In brief summary: Kelp. Food webs. Climate change. A potent combination.
And if you want the punchline without digging into the rest of this article, it is this: the diverse, complex food webs of southern California kelp forest will likely be greatly simplified if climate change leads to big storms every year.
I could give you all of the gory details of the paper, how I arrived at that conclusion, the science-y nuggets, etc. Instead, I thought I’d give you the slightly longer, more human, but more meander-y version of how this paper was created – the story of this particular story. It’s not something we always talk about in science. Science isn’t always a nice linear process. What we set out to do it not always what ends up happening. In the end, though, we want a nice linear story that leaves the juicy bits of exploration out. And the process behind this paper was, indeed, intellectually juicy.

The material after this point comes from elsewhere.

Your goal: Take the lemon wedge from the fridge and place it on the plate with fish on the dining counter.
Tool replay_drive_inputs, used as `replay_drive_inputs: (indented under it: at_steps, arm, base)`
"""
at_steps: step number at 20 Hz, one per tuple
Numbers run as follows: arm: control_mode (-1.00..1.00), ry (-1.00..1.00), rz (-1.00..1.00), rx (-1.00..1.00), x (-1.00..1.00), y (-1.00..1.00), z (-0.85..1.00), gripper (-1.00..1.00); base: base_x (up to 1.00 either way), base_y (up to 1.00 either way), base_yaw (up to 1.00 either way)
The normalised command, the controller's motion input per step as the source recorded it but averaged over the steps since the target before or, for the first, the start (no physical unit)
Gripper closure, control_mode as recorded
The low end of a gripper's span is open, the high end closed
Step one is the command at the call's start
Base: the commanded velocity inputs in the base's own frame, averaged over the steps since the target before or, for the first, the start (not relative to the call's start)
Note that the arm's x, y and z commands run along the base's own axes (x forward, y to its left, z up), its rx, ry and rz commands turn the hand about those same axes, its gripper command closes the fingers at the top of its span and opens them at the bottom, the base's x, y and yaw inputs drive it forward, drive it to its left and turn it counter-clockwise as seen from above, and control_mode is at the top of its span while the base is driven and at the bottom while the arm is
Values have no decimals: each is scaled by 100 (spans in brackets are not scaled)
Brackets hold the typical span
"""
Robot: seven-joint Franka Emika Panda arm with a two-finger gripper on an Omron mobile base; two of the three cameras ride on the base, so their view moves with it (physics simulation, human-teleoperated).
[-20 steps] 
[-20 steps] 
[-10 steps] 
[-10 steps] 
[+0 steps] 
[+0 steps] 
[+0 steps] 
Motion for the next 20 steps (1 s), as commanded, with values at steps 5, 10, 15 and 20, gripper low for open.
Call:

So, how does a paper on kelp forests, food webs, and climate change, come to be?
Like all projects in my life, this was not one I was expecting to do. It’s kind of a theme for me. I came to work at the Santa Barbara Coastal Long-Term Ecological Research site to work on potential feedbacks between the diversity of life on the seafloor and grazing pressure by urchins. Essentially, I wanted to test a theoretical model that I’d put together with colleagues in a 2007 paper. I was convinced that feedbacks between diversity and function were going to be the next big thing. And I still think they’re pretty neat. The experiment was pretty fun, led me to revisit some old concepts in new ways, and ultimately produced some great data which is going to be submitted soon.
But early on in all of this, the project PI called me to his office and laid out the following.
The SBC LTER has a buttload (metric, not Imperial) of data. They’ve been sampling thirty-five 80 m2 transects at reefs along the Santa Barbara Chanel coastline every summer for nearly a decade, counting the heck out of everything. At the same time, we’ve noticed two interesting things in the climate literature: 1) climate change projections say that the strongest storm of the winter should get bigger in the future, and 2) if you look at the data, the largest winter waves in California have gotten bigger over the last 50 years.
We know that big waves rip out kelp to life on the seafloor.
We don’t know what will happen if kelp is ripped out every year, or lost altogether.
The LTER had started a project to simulate this annual storm disturbance – big 200m2 plots where we went through and trimmed the giant kelp every winter with hedge clippers. But, coming up on year 2, no one had an idea of how to put the whole story together.
Hello, opportunity, how’s it going?
I’d long been fascinated with a network approach to studying communities. Basically, you can visualize life on the seafloor by thinking about Facebook. No, really! There are a ton of tools out there you can use to visualize your network of friends, with the links between them showing friendships, and you at the top. There’s a ton of information there. Who are the hubs? Who connects disparate groups of friends? How does the size of, say, your group of college friends influence the number of other random groups of friends you’ve accumulated through life?
And who has your mom friended, anyway?
OK, now, instead of friendship, think of your friends as eating each other. And you’re at the top!
OK, ok, now replace the people in your network with different species. And you’re a shark. Or giant squid. (or theoretical giant mutant Pycnopodia). Voilá! Food web! And all of that structure and complexity, it has real meaning describing the stability and function of a community of organisms. (well, ok, the function part is what I’m tackling in my current postdoc at nceas)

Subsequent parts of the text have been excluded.